A. Н. Но у него было русское сознание?
B. И. Он сказал: «Вернулся бы в Россию, если бы была дана свобода Церкви».
A. К. То есть он не ощущал себя французом?
B. И. Ну, конечно, нет. У него были друзья французы, один был большой друг его, который старался продвинуть его во французском языке. Он даже писал статьи, где цитатки есть по-французски. Но не достаточно знал хорошо. А потом, вы помните, я давала «Арфу Давида» в одно французское издательство, вы посоветовали.

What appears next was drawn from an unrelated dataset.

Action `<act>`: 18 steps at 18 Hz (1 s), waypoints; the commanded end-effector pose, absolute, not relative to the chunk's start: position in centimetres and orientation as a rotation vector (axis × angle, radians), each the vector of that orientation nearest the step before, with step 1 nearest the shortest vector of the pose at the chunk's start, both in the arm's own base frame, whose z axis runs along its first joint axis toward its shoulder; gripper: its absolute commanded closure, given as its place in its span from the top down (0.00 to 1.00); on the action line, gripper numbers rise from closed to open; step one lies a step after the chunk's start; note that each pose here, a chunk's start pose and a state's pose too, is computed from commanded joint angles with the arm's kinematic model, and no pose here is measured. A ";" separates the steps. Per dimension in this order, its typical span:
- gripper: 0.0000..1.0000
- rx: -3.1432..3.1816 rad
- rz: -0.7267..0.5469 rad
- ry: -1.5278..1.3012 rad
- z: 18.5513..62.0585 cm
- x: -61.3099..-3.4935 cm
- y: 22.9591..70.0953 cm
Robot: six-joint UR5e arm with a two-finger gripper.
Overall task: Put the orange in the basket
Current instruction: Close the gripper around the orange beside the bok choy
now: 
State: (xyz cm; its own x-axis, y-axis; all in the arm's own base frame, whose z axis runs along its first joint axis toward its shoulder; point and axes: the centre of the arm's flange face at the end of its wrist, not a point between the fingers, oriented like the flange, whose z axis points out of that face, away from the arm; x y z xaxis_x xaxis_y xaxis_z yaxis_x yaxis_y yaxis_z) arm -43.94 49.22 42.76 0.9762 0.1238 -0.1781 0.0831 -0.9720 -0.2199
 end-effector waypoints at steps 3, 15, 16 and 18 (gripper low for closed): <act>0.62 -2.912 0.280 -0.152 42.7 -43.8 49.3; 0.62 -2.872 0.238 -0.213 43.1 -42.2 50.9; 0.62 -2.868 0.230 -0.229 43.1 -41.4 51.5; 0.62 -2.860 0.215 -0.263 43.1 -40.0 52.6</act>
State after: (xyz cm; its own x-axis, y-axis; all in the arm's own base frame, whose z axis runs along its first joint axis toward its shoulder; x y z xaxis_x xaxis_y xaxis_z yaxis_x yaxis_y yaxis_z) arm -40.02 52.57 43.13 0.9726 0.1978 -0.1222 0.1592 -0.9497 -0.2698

A. К. Да, в издательство «Cerf».
B. И. Они сказали: «Не подходит».
A. К. Французское литературоведение существует в совершенно другом пространстве – структурализм, постмодерн… Например, читая «Философию имени» Булгакова или Лосева, французы говорят: «Это бред невозможный. Это никакого отношения к лингвистике не имеет». У них богословие отделено от всей другой гуманитарной сферы. У них богослов – это не ученый. А у нас религиозная философия удивительным образом соединяет и богословие, и науку. Вот апологетика – «Шесть дней творения», где требуется и знание физики, и других естественных наук.

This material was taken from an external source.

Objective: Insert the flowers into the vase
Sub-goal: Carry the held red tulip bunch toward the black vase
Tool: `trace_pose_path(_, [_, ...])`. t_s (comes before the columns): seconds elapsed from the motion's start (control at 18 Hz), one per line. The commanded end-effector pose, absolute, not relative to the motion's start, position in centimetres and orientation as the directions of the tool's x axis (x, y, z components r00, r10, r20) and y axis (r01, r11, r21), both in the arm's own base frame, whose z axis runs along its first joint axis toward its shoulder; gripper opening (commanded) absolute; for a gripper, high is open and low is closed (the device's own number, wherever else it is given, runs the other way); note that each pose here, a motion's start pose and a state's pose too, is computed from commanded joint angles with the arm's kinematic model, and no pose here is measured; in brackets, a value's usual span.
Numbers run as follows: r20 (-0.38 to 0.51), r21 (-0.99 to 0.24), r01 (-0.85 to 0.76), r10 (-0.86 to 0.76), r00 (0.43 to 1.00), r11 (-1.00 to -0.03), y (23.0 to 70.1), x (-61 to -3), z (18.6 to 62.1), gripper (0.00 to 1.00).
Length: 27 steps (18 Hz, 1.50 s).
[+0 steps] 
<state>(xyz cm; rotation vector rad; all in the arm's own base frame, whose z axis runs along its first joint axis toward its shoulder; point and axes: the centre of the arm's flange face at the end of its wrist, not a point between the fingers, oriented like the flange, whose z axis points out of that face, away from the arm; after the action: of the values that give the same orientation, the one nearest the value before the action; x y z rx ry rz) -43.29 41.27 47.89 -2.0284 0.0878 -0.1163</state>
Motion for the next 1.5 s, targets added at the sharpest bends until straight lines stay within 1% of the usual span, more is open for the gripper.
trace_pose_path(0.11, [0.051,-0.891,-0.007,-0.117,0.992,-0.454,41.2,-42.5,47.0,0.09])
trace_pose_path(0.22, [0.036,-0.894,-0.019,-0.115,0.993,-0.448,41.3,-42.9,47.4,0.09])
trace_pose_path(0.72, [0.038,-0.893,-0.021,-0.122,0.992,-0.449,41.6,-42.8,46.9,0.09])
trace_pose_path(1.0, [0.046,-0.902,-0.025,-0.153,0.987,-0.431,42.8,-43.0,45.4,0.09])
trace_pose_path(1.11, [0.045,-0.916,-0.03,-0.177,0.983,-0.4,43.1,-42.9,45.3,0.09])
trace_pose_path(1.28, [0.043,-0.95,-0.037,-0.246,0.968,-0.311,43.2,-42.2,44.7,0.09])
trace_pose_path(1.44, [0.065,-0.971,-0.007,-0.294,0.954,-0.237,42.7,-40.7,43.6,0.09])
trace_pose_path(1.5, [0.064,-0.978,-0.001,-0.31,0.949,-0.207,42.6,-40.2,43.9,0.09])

B. И. Ну, конечно, всё связано.
A. К. А была книга, которую Ильин больше всего любил, из тех, что ему удалось издать. Про которую говорил, что ее надо переиздать?
B. И. Он говорил, что «Морфология» – это труд его жизни, что это что-то новое.
A. К. Пояснял он, почему он так считал? Он себя видел, прежде всего, как философ, как литургист, как композитор? Было у него занятие среди всех его многообразных профессий, про которое можно сказать: это главное.
B. И. Нет, он передвигался с одного на другое, на третье.
A. К. И воплощался до конца в каждом?
B. И. Да. Он был увлекающийся, он делал все по вдохновению. Он был общительный, часто ошибался в людях. Любил беседовать, говорить, обо всем говорил, на философские темы тоже. Нуждался в слушателях. Доклады читать – это он любил. Не считался с публикой. Но студенты его очень любили, иностранные и русские тоже.
A. К. Время после его ухода из Института это, наверное, самое тяжелое время? Война. Война для всех, конечно, прошла с потерями.
B. И. Там политика вмешалась еще. Он же увлекся немцами, потом разочаровался в них. Потом, когда он вернулся, к нам прислали шпиона. А я ему сказала: не говори о ней. Он пришёл в такой куртке рабочей и что-то стал говорить или предлагать там работать против немцев. А я сказала: нет, нет я больше политикой не интересуюсь. И он отказался там работать. После этого меня сразу вызвали в Гестапо. Он пошел на rue Daru, там рыдал, молился. Оттуда люди не выходили.